The answer should hold only the lines from the one containing "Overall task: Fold" through the one containing "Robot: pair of" in the entries below, copied exactly, without pictures.

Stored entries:
※ ※ ※

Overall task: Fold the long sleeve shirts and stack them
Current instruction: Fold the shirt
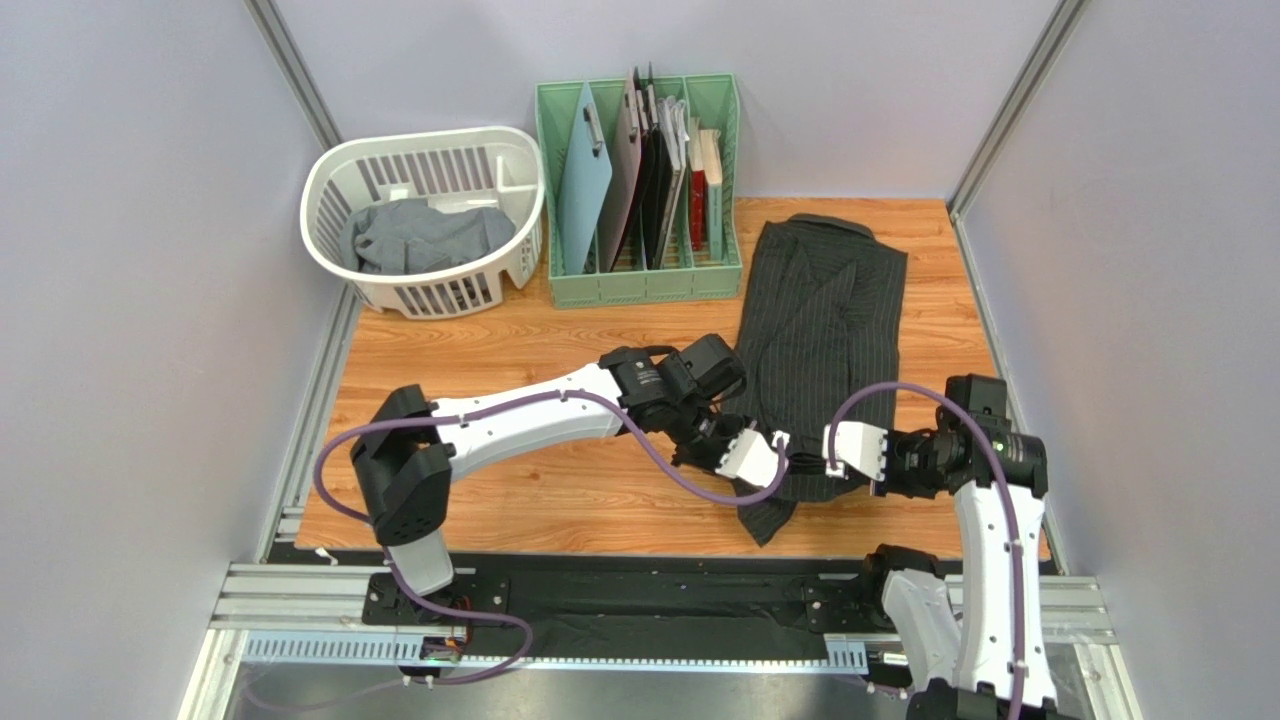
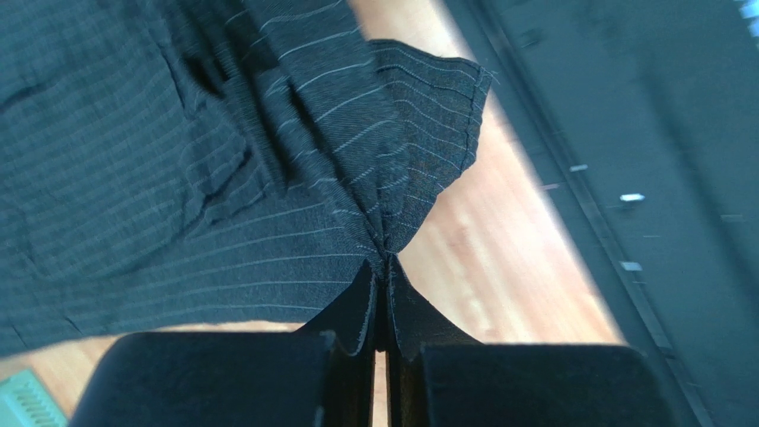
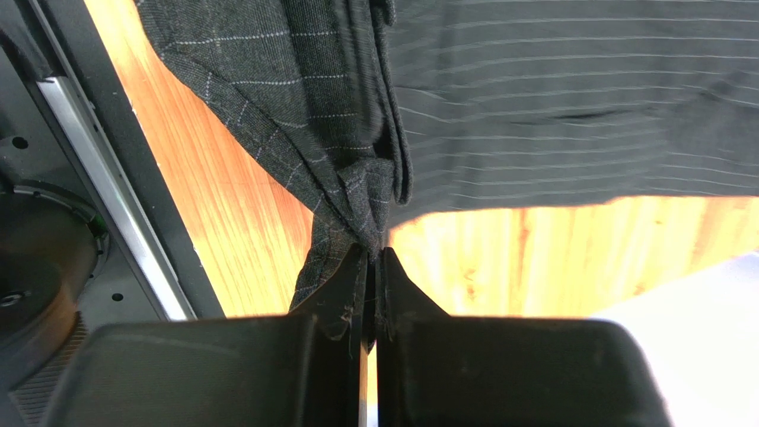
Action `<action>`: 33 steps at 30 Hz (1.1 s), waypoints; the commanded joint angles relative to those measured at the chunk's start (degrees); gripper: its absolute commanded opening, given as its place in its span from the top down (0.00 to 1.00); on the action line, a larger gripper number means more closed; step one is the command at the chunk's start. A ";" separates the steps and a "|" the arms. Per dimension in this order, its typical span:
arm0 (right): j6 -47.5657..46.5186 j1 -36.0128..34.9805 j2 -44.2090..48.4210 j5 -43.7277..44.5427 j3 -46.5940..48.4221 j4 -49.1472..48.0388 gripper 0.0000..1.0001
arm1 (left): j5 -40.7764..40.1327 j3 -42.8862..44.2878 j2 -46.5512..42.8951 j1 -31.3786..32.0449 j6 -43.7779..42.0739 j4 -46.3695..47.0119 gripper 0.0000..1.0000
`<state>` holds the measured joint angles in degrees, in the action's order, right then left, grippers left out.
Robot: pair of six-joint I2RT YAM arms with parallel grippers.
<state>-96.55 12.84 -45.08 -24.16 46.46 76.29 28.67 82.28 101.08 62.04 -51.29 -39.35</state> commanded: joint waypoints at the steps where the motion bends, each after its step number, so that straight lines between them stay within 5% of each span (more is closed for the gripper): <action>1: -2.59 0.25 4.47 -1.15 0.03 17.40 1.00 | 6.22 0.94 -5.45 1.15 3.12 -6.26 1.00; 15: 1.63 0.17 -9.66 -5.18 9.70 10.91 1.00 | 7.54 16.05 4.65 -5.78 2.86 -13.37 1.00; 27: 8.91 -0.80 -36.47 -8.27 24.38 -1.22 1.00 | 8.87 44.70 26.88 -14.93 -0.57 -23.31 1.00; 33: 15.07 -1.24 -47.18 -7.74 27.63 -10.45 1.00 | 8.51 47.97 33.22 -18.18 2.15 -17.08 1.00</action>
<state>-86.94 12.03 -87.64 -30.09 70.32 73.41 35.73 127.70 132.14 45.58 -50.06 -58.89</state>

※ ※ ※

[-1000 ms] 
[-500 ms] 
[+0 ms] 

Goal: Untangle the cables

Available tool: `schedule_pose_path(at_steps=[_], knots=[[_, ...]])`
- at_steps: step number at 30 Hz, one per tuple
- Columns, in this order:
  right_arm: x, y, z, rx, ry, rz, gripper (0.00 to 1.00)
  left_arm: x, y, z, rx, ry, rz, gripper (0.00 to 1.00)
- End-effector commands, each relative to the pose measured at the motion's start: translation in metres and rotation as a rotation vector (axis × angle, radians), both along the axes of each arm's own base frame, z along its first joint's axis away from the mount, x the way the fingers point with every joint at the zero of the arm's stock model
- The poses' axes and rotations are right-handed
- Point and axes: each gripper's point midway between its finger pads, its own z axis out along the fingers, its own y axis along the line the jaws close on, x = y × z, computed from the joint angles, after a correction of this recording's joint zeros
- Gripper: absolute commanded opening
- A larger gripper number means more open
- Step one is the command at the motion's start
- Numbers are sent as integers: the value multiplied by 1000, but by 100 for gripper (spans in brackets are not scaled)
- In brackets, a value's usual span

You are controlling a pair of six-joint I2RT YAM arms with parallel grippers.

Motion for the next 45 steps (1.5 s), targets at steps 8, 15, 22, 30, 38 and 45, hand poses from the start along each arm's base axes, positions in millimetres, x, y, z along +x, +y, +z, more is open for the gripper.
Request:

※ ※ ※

* **Written response**:
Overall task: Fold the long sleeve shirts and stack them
Current instruction: Fold the shirt
Action `<action>`: 33 steps at 30 Hz (1.1 s), waypoints; the commanded joint angles relative to those measured at the chunk's start (degrees); gripper: its absolute commanded opening, given as its place in its span from the top down (0.00 to 1.00); on the action line, a larger gripper number means more closed; step one is the command at the chunk's start. A ";" separates the steps and a "|" the arms. Per dimension in this order, its typical span:
arm0 (right): j6 -47.5657..46.5186 j1 -36.0128..34.9805 j2 -44.2090..48.4210 j5 -43.7277..44.5427 j3 -46.5940..48.4221 j4 -49.1472..48.0388 gripper 0.0000..1.0001
arm1 (left): j5 -40.7764..40.1327 j3 -42.8862..44.2878 j2 -46.5512..42.8951 j1 -31.3786..32.0449 j6 -43.7779..42.0739 j4 -46.3695..47.0119 gripper 0.0000..1.0000
`<state>` holds the measured joint angles in degrees, in the action's order, right then left, grippers left out.
Robot: pair of six-joint I2RT YAM arms with parallel grippers.

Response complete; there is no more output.